■ **What you are asked to do**:
Beginning at the top of the listing, repeat each line exactly until the line with "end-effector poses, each" has been repeated too.

■ **Data section**:
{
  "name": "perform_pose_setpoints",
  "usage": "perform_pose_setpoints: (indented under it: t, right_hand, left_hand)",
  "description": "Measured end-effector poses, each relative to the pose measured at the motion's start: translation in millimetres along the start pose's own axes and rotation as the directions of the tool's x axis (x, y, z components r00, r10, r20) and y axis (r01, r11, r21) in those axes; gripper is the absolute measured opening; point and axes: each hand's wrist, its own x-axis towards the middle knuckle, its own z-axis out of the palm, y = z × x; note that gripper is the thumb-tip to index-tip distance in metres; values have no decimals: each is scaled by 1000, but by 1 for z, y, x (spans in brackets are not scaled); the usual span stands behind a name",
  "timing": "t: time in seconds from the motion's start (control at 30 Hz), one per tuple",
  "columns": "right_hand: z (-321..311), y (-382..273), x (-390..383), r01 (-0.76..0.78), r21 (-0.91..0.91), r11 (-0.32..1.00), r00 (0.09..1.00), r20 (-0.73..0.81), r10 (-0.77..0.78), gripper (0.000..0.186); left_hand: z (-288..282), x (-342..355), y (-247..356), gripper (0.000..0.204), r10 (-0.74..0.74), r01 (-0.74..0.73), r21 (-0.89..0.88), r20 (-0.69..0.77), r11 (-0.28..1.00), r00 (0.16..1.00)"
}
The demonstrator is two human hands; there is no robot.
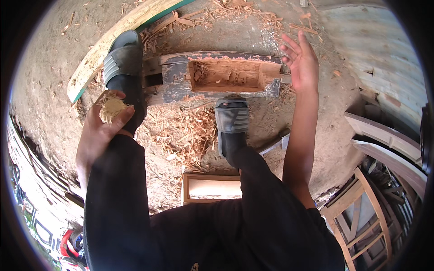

■ **Completed exercise**:
{
  "name": "perform_pose_setpoints",
  "usage": "perform_pose_setpoints: (indented under it: t, right_hand, left_hand)",
  "description": "Measured end-effector poses, each relative to the pose measured at the motion's start: translation in millimetres along the start pose's own axes and rotation as the directions of the tool's x axis (x, y, z components r00, r10, r20) and y axis (r01, r11, r21) in those axes; gripper is the absolute measured opening; point and axes: each hand's wrist, its own x-axis towards the middle knuckle, its own z-axis out of the palm, y = z × x; note that gripper is the thumb-tip to index-tip distance in metres; values have no decimals: each is scaled by 1000, but by 1 for z, y, x (spans in brackets are not scaled); the usual span stands behind a name",

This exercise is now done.